### What the exercise asks:
Instruction for the data below: set down exactly the lines from the line with "Would you say the hand-held right gripper right" to the line with "Would you say the hand-held right gripper left", inclusive, and no others.

[Opening Provided material section]

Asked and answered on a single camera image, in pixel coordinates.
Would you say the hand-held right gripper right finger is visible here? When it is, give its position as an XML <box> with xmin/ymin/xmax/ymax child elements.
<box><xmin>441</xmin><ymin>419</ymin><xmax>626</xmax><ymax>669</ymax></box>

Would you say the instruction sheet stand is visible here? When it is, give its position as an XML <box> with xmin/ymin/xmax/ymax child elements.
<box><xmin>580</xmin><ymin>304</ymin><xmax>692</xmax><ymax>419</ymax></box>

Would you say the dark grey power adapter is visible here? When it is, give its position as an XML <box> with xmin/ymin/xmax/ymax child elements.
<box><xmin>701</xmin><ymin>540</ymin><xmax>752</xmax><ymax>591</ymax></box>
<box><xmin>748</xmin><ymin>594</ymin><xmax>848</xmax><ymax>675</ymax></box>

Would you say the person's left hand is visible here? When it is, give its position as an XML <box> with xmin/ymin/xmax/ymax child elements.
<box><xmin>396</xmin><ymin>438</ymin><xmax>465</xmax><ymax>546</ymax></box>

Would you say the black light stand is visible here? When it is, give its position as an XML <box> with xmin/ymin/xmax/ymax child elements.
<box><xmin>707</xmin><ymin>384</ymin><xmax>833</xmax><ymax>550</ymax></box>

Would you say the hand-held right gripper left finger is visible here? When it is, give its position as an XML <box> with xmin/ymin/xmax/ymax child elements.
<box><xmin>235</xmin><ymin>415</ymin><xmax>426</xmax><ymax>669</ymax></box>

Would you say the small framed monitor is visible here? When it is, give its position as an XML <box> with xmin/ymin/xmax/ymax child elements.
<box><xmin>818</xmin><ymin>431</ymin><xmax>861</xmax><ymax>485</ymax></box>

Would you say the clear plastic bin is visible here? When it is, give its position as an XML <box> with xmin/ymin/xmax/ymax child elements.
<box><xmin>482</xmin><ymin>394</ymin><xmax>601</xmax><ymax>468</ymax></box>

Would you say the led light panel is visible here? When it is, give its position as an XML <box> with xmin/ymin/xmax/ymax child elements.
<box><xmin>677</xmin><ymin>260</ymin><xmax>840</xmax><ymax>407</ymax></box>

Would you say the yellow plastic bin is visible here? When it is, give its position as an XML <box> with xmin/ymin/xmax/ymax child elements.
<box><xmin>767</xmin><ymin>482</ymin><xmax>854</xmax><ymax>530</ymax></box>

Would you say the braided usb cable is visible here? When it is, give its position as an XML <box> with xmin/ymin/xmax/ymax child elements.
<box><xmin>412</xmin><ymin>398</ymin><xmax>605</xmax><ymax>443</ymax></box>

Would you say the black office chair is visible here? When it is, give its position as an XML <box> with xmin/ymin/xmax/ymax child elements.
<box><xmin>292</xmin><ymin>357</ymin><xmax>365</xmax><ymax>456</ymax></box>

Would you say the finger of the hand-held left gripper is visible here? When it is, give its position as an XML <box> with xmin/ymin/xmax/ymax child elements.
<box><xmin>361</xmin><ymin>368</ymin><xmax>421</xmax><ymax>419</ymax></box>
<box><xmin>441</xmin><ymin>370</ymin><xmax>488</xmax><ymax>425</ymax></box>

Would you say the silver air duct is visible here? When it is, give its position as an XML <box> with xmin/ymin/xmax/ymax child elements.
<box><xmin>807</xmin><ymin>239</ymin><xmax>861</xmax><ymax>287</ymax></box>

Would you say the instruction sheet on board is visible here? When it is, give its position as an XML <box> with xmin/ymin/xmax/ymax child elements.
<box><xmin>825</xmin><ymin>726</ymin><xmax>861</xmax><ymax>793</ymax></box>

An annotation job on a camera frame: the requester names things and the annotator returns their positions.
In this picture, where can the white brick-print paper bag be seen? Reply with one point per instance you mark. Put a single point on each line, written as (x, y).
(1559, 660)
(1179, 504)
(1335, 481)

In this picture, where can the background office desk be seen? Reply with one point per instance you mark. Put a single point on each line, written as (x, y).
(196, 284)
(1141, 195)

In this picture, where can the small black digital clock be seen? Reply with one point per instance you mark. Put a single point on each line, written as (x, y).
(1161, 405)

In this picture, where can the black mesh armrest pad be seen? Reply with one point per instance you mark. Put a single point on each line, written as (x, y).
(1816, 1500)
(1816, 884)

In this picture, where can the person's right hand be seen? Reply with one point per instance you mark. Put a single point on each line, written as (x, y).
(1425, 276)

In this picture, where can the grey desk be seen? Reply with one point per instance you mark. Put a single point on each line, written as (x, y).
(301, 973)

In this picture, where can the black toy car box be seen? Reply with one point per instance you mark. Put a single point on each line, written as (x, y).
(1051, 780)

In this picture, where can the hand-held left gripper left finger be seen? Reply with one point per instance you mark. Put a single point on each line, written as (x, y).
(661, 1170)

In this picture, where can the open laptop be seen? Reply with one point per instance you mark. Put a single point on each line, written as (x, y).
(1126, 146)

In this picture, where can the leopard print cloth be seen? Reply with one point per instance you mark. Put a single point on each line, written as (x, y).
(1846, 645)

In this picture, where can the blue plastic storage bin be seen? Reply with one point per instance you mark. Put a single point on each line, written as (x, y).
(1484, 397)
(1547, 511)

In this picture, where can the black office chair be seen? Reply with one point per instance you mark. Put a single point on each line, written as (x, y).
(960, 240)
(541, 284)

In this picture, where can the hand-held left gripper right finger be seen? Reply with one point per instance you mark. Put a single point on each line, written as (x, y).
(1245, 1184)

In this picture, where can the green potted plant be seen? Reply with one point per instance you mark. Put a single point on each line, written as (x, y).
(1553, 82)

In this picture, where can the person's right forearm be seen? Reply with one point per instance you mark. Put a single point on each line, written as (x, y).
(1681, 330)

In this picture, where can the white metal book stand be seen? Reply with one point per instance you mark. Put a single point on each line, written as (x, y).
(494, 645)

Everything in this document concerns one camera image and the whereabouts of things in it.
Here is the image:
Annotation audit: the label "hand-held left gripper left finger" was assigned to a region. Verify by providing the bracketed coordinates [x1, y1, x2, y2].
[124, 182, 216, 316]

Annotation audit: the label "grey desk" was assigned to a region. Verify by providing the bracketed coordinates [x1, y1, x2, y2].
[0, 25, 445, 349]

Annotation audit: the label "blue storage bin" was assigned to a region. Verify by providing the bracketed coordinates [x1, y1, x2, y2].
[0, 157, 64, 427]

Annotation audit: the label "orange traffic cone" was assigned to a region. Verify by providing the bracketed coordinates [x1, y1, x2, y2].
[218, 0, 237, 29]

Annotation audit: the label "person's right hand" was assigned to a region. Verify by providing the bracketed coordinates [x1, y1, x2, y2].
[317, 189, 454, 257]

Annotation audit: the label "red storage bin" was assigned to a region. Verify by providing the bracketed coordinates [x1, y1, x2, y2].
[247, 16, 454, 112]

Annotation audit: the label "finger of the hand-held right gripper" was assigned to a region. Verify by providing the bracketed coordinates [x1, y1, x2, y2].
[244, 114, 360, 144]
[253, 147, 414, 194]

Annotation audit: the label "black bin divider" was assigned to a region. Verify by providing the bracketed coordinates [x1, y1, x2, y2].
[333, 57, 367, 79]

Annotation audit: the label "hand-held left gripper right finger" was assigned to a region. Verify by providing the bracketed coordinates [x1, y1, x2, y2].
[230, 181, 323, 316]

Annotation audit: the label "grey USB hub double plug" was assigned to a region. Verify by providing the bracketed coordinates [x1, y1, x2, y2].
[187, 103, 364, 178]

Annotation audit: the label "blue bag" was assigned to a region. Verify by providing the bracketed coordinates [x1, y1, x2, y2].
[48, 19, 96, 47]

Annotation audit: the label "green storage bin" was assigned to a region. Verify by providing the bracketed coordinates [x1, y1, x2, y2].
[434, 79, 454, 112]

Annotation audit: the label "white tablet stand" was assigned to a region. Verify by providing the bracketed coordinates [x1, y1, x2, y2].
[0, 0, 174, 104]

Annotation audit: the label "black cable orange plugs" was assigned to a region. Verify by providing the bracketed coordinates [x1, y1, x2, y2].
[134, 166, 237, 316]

[Closing Provided material section]

### Reply to the exercise:
Would you say the hand-held right gripper right finger is visible here? When it is, give its position as an XML <box> with xmin/ymin/xmax/ymax child elements.
<box><xmin>441</xmin><ymin>419</ymin><xmax>626</xmax><ymax>669</ymax></box>

Would you say the instruction sheet stand is visible here? When it is, give its position as an XML <box> with xmin/ymin/xmax/ymax child elements.
<box><xmin>580</xmin><ymin>304</ymin><xmax>692</xmax><ymax>419</ymax></box>

Would you say the dark grey power adapter is visible here? When it is, give its position as an XML <box> with xmin/ymin/xmax/ymax child elements.
<box><xmin>701</xmin><ymin>540</ymin><xmax>752</xmax><ymax>591</ymax></box>
<box><xmin>748</xmin><ymin>594</ymin><xmax>848</xmax><ymax>675</ymax></box>

Would you say the person's left hand is visible here? When it is, give its position as an XML <box> with xmin/ymin/xmax/ymax child elements.
<box><xmin>396</xmin><ymin>438</ymin><xmax>465</xmax><ymax>546</ymax></box>

Would you say the black light stand is visible here? When it is, give its position as an XML <box> with xmin/ymin/xmax/ymax child elements.
<box><xmin>707</xmin><ymin>384</ymin><xmax>833</xmax><ymax>550</ymax></box>

Would you say the hand-held right gripper left finger is visible here? When it is, give its position as an XML <box> with xmin/ymin/xmax/ymax child elements.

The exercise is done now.